PatchSiren

PatchSiren cyber security CVE debrief

CVE-2017-2356 Apple CVE debrief

CVE-2017-2356 is an Apple WebKit memory corruption issue reported for multiple Apple products. According to the CVE/NVD record, a crafted web site could trigger arbitrary code execution or a denial of service, with affected versions including iOS before 10.2.1, Safari before 10.0.3, iCloud before 6.1.1, iTunes before 12.5.5, and tvOS before 10.1.1. The vulnerability was published on 2017-02-20 and is rated HIGH (CVSS 8.8).

Vendor
Apple
Product
CVE-2017-2356
CVSS
HIGH 8.8
CISA KEV
Not listed in stored evidence
Original CVE published
2017-02-20
Original CVE updated
2026-05-13
Advisory published
2017-02-20
Advisory updated
2026-05-13

Who should care

Security teams managing Apple devices and endpoints, browser administrators, and anyone responsible for patching Safari/WebKit-dependent systems should care most.
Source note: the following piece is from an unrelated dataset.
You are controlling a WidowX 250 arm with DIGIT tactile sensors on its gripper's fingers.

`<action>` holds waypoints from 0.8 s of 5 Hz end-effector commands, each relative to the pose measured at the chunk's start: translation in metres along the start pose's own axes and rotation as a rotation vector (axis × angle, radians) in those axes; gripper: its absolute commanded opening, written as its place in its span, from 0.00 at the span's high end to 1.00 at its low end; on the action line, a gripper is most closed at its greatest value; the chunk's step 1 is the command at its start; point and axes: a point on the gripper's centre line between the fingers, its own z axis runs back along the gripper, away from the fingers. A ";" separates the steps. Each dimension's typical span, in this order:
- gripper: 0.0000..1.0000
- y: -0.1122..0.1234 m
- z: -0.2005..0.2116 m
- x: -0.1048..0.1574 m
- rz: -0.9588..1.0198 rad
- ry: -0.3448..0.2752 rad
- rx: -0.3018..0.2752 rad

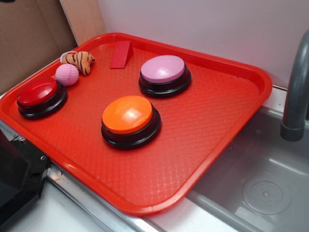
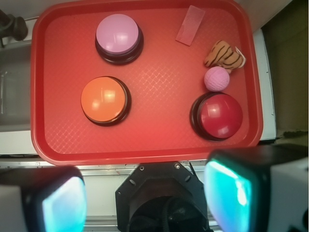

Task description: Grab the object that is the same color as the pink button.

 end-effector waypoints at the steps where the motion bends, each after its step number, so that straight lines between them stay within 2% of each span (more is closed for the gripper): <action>1: 0.00 0.000 0.000 0.000 0.000 0.000 0.000; 2: 0.00 0.008 -0.017 0.007 -0.020 -0.004 -0.007; 4: 0.00 0.044 -0.096 0.045 -0.144 -0.030 0.012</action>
This also matters for organizations that allow users to browse the web on managed iPhone, iPad, Apple TV, macOS/iTunes-connected Windows systems, or other Apple software that embeds WebKit.

Technical summary

The supplied NVD record describes a WebKit memory corruption flaw (CWE-119) reachable via a crafted web site. The attack vector is network-based and requires user interaction, but no privileges. Impact is high for confidentiality, integrity, and availability. The affected product/version ranges listed in the record are: iOS before 10.2.1; Safari before 10.0.3; iCloud before 6.1.1; iTunes before 12.5.5; and tvOS before 10.1.1. The record also includes a vulnerable WebKitGTK+ range, ending before 2.16.3.

Defensive priority

High. This is a remotely reachable browser/WebKit issue with code-execution potential and a high CVSS score, so it should be patched promptly wherever the affected Apple software is still in use.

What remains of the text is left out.